══ EXERCISE DATA

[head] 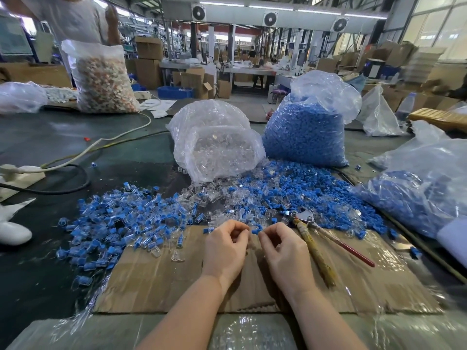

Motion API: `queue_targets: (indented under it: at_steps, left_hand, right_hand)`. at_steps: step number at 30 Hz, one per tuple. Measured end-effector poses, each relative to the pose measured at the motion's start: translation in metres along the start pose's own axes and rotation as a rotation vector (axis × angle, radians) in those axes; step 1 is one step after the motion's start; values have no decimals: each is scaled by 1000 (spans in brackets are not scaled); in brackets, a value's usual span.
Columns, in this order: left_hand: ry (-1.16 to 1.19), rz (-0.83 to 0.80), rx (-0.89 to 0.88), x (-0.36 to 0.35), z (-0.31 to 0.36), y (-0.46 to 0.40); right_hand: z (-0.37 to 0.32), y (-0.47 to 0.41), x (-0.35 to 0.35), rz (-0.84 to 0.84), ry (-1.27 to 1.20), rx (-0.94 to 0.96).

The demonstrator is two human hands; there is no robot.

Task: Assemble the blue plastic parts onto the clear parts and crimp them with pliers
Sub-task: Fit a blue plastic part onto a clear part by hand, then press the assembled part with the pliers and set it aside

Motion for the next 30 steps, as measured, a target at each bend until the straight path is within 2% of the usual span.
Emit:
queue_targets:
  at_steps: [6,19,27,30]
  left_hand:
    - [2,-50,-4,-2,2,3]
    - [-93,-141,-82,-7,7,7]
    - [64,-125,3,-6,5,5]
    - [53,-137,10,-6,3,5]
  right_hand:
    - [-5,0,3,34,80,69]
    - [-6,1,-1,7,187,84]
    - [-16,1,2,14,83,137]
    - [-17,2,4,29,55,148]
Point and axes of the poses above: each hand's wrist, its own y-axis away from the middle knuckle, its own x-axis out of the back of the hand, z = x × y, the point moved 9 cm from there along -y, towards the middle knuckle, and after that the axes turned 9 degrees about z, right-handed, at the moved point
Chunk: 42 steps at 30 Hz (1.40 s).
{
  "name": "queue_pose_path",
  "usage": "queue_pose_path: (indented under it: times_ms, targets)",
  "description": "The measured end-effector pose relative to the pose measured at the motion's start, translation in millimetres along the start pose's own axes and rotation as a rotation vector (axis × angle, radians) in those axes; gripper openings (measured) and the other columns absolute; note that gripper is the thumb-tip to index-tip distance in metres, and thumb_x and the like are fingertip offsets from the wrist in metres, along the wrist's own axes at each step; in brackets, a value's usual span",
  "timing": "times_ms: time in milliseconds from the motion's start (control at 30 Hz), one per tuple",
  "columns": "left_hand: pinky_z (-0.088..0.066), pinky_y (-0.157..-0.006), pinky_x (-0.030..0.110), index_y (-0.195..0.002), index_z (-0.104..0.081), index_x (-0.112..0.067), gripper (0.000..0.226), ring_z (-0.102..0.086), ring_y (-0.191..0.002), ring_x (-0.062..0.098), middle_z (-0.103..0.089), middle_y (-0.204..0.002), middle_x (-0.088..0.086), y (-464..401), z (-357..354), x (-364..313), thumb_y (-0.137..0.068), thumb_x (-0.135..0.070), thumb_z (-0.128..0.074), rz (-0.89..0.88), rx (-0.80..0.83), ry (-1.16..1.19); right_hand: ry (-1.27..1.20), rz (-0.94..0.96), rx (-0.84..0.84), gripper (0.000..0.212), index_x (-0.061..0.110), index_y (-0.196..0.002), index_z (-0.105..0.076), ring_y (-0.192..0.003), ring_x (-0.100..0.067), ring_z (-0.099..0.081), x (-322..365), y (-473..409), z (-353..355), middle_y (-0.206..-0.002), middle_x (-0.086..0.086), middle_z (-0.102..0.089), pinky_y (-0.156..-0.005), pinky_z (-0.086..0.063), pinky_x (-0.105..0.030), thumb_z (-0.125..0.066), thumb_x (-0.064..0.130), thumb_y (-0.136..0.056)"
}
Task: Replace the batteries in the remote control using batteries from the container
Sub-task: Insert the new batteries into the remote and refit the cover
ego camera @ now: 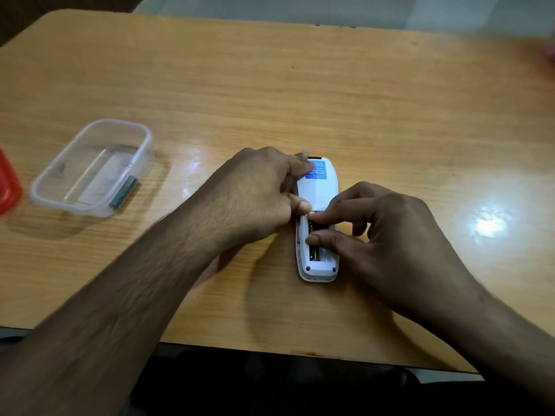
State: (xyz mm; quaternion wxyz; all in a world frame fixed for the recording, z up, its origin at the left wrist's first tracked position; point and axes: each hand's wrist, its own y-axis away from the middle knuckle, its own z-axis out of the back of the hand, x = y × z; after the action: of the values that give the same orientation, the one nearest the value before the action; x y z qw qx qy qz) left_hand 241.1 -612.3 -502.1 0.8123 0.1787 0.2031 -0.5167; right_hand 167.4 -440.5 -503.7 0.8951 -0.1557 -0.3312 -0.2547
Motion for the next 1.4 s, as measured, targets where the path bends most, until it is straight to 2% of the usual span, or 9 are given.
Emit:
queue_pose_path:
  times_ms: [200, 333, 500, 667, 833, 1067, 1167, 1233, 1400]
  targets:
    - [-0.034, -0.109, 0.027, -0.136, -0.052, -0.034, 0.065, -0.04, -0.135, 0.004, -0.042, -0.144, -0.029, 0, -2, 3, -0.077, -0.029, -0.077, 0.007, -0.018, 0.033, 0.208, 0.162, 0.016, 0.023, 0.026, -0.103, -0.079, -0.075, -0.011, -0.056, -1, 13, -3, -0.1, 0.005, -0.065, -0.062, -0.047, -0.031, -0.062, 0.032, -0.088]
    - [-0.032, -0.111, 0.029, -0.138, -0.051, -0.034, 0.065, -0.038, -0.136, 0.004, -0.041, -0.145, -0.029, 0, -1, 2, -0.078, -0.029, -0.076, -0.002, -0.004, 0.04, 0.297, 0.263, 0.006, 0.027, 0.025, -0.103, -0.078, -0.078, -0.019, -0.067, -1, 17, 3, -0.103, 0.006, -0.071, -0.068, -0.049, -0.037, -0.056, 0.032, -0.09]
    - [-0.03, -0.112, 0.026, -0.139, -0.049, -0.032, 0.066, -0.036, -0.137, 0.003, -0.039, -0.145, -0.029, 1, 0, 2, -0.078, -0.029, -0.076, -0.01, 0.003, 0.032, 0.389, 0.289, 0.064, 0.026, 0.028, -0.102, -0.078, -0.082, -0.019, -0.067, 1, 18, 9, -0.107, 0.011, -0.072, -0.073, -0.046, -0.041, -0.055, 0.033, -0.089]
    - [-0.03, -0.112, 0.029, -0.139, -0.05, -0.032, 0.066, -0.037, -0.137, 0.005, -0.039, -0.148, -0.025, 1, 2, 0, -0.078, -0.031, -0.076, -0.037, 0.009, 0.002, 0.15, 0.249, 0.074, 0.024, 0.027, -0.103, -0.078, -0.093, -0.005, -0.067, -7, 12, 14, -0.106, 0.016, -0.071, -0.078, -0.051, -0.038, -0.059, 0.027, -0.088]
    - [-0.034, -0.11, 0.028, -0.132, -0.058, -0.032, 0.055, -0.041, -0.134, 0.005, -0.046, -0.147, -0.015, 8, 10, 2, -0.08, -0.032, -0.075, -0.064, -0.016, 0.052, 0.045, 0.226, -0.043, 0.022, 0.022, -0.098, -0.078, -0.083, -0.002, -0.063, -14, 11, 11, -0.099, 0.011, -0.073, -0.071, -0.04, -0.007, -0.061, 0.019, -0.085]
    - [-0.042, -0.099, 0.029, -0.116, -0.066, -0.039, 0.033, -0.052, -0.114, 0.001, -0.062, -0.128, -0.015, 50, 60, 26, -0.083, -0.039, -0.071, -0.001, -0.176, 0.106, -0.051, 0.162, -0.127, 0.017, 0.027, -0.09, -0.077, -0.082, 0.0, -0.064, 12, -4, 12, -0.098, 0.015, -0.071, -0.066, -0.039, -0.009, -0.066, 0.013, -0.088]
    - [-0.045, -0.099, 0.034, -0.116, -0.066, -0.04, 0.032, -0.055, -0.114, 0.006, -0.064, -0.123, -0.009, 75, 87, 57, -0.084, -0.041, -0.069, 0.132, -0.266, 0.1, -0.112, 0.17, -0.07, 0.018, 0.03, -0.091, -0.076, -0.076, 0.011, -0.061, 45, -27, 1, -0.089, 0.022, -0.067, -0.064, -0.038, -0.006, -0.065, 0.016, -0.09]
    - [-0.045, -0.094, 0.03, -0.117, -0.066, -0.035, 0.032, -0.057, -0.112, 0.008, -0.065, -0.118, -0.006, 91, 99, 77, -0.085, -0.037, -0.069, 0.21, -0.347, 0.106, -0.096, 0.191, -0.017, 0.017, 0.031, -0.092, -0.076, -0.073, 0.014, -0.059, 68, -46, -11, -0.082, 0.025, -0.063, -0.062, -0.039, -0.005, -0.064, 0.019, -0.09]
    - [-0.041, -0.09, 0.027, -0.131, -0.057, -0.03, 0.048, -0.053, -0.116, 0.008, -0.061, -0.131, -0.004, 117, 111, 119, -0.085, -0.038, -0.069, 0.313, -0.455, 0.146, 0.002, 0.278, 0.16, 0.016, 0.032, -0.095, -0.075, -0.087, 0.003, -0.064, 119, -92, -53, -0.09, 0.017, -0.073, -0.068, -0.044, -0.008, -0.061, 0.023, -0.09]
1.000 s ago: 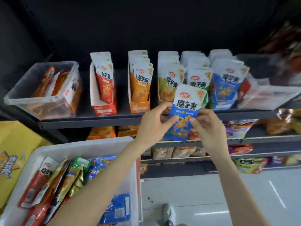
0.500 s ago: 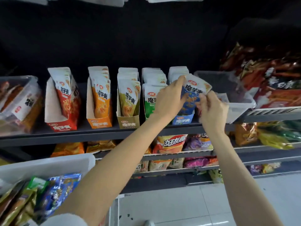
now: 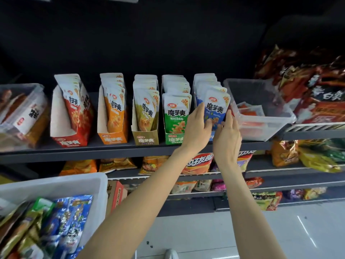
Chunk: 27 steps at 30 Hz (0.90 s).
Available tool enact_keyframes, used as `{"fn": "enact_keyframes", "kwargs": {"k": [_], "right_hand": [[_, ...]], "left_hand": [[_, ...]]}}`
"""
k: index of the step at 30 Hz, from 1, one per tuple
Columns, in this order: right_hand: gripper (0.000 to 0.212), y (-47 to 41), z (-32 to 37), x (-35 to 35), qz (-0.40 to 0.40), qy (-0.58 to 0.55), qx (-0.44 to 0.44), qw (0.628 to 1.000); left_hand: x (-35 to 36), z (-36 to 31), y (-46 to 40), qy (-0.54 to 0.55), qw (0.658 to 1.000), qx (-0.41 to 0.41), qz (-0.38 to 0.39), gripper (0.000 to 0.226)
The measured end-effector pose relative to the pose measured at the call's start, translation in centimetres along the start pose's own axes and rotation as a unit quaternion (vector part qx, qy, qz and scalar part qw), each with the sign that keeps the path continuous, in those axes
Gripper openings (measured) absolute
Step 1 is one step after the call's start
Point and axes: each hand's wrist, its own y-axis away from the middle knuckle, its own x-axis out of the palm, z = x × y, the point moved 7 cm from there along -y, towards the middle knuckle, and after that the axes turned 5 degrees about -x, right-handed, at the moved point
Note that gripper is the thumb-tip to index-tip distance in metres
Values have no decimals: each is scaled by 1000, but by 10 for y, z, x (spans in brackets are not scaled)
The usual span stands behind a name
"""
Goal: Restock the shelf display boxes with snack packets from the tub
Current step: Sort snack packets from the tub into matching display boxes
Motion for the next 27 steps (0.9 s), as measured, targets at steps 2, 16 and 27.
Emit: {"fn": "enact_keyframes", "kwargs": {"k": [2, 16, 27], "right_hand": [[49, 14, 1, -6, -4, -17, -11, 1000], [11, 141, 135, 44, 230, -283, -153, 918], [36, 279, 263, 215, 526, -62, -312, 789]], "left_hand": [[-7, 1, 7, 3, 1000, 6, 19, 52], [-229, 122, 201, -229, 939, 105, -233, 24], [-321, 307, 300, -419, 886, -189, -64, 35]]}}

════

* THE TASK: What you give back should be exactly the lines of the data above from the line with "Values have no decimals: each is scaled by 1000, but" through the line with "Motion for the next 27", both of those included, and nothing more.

* RESPONSE:
Values have no decimals: each is scaled by 1000, but by 10 for y, z, x (spans in brackets are not scaled)
The usual span stands behind a name
"""
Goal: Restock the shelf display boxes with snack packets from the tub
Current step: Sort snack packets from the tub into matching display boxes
Motion for the next 27 steps (0.9 s), as measured, targets at steps 2, 16 and 27.

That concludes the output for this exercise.